This article provides a basic overview of how data modeling is executed in GoodData.
All BI platforms require the creation and deployment of a data model.
- In most general terms, the data model defines how data is stored in the datastore.
- At the conceptual level, it defines the fields in the datamart and their relationships.
- At the technical level, it defines how the fields are stored in the tables in the database and how those database tables are connected to each other.
While the GoodData platform has been designed to enable rapid creation of data models for your projects, care must be taken in how you assemble the components of your data model. Wherever possible, deploy experienced modelers to your projects, particularly if they involve multiple interacting datasets or specialized use cases for your data. Depending on your experience, further education might be required.
Most data models fall into one of two categories of design:
- star schema
- snowflake schema
Each schema has comparative strengths and weaknesses, and preferred use cases.
Your choice of the schema can have a significant impact on the flexibility and overall capabilities of your entire project. Before you begin, verify that you established the success criteria for your project and evaluated the two schemas in detail. For more information on schema topics, see Recommended Reading.

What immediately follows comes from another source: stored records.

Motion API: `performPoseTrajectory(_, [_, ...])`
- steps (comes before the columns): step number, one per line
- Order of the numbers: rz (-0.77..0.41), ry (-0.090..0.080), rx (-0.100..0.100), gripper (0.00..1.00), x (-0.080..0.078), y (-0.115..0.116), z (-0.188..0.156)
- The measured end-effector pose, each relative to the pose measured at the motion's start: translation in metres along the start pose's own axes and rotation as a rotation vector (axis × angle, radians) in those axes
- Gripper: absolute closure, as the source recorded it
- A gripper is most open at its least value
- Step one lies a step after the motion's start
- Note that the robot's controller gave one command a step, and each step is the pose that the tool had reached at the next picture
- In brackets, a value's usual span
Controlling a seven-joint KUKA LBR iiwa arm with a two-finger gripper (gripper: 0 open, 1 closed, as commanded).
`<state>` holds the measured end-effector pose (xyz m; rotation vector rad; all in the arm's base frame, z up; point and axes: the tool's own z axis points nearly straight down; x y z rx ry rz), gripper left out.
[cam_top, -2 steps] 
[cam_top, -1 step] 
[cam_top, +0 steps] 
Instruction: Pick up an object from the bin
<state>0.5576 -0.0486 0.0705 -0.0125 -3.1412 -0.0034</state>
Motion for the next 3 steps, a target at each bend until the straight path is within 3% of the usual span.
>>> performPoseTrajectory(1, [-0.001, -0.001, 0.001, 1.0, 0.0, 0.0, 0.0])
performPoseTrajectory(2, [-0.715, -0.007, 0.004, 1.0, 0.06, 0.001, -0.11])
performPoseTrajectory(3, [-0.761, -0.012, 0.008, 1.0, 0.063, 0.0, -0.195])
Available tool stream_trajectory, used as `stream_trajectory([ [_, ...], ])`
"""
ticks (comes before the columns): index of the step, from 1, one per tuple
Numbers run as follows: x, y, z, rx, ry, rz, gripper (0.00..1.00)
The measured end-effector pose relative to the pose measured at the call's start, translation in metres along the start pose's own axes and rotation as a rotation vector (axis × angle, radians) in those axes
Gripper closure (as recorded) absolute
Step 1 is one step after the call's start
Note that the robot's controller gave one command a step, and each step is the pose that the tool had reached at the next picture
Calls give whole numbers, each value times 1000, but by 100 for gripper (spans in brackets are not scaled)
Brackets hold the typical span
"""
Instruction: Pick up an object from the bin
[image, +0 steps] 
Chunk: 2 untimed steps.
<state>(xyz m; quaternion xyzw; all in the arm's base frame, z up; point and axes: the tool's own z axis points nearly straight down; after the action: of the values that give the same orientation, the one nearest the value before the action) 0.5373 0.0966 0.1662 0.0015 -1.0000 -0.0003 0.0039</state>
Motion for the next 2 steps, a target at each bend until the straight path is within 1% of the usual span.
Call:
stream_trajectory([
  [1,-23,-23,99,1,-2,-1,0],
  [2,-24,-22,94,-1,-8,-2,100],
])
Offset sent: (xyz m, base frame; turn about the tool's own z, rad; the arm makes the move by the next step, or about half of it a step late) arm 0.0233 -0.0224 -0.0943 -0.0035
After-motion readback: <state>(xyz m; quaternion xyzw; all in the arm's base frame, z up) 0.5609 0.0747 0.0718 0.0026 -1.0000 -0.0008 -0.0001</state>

A star schema design is built around the concept of flatness, in which several parent tables are connected to several child tables. Star schemas are generally used in situations where multiple datasets are split by the same set of parent tables.
For example, a star schema can be used when a business needs to connect datasets like appointments, sales and invoices to location, representative, and product. In this model, the sales transactions dataset would be connected to all three.

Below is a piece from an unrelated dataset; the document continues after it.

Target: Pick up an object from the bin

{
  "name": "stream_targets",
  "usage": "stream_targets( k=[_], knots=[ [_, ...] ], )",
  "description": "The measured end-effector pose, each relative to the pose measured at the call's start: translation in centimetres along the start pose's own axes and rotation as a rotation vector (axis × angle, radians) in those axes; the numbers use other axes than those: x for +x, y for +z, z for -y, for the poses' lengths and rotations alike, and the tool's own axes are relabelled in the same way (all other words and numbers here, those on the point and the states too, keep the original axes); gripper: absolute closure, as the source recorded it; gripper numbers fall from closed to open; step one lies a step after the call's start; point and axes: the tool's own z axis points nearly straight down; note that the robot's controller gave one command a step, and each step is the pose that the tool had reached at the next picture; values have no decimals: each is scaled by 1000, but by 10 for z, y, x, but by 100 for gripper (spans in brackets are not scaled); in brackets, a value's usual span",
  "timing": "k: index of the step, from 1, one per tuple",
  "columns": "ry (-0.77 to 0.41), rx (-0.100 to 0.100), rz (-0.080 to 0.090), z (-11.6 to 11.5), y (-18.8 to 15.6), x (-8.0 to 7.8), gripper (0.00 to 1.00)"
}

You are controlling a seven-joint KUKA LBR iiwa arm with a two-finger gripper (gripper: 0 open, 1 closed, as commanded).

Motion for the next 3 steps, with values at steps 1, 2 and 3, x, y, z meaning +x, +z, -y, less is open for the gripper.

In GoodData, connections between datasets are created through a connection point. For more information, see LDM Components.

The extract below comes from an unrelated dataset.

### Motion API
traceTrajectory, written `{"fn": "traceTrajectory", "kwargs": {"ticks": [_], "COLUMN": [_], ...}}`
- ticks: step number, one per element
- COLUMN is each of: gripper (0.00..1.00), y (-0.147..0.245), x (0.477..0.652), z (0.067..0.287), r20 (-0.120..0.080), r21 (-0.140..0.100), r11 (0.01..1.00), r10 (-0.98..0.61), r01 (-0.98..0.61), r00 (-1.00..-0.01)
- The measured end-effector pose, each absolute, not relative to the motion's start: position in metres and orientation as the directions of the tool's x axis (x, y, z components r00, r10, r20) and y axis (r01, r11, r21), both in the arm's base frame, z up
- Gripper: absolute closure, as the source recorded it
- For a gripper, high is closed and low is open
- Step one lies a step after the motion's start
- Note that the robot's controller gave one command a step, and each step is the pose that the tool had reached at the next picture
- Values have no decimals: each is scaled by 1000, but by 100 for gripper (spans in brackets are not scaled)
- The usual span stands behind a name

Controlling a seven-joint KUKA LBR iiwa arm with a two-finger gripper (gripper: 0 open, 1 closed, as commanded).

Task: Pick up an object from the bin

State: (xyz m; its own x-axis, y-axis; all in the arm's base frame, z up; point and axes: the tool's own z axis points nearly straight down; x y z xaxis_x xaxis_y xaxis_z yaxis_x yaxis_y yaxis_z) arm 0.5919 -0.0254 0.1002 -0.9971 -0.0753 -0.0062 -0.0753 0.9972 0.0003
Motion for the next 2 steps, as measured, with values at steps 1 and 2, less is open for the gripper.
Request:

A snowflake scheme design establishes a more hierarchical architecture. In snowflake schemas, chains of tables are all connected through this hierarchy.
For example, a snowflake schema is useful in chaining datasets for departments, budgets, invoices, and transactions. All of these datasets are connected using left joins to each other in a row.
Logical Data Model (LDM) vs. Physical Data Model
In GoodData, the entire data model is broken down into two components:
- logical data model
The logical data model describes the fields in use in your project, how they are organized into datasets, and their connections between datasets. Logical data models are created through an intuitive graphical interface, described later.
physical data model
The physical data model is the technical definition of how the data elements in the logical data model are written to the data warehouse. When the logical data model is created and published, the platform automatically creates or updates the physical data model, so that the tables in the data warehouse reflect the logical data model.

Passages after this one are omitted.